• **Task instructions**
Lines in the listing below that include the word "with" need to be copied.

• **Recorded data**
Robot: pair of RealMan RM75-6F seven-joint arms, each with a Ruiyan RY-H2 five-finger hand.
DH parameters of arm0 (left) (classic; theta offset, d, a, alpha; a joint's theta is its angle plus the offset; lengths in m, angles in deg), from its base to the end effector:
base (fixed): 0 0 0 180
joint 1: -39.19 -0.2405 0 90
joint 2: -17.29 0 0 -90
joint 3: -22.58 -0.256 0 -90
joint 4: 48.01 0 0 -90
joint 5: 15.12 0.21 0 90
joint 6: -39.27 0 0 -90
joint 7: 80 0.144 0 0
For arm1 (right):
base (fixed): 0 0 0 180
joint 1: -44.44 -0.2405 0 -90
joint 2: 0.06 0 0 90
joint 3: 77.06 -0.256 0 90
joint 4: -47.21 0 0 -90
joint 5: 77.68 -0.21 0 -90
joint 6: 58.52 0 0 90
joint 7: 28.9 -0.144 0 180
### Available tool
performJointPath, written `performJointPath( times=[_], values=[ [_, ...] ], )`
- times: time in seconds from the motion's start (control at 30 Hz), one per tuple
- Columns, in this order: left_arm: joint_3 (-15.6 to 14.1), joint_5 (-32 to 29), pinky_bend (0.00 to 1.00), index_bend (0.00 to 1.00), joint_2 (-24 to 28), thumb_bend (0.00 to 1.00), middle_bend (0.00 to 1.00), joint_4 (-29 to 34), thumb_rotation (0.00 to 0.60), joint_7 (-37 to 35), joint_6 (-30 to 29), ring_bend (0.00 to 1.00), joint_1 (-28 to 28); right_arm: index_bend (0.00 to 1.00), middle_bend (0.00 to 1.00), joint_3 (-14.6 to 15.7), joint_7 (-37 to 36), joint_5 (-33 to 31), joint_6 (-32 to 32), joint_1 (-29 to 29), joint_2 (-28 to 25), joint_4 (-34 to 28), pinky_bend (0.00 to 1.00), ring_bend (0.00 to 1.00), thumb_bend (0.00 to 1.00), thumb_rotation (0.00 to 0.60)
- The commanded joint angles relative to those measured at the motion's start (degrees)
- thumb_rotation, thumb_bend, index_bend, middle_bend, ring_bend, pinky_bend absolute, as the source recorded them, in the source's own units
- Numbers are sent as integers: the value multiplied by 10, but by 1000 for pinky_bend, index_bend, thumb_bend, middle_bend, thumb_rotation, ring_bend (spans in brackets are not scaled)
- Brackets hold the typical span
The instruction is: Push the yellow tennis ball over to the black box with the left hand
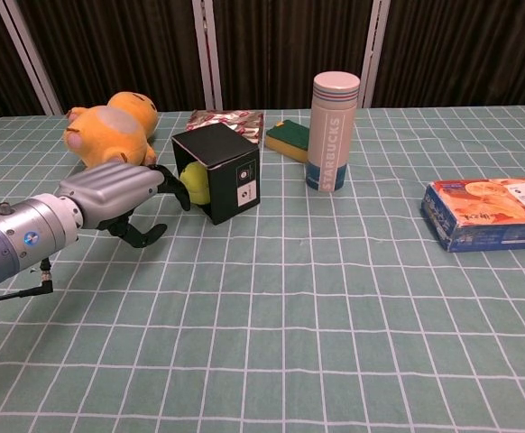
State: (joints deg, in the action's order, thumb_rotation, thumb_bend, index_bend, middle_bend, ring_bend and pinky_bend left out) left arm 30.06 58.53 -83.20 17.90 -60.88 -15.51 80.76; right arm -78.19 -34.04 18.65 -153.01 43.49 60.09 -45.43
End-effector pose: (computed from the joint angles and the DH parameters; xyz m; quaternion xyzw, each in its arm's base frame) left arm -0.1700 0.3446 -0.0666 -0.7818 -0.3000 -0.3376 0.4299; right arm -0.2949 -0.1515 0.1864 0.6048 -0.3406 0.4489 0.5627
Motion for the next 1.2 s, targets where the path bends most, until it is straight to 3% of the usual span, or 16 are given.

• **Output for this task**
Robot: pair of RealMan RM75-6F seven-joint arms, each with a Ruiyan RY-H2 five-finger hand.
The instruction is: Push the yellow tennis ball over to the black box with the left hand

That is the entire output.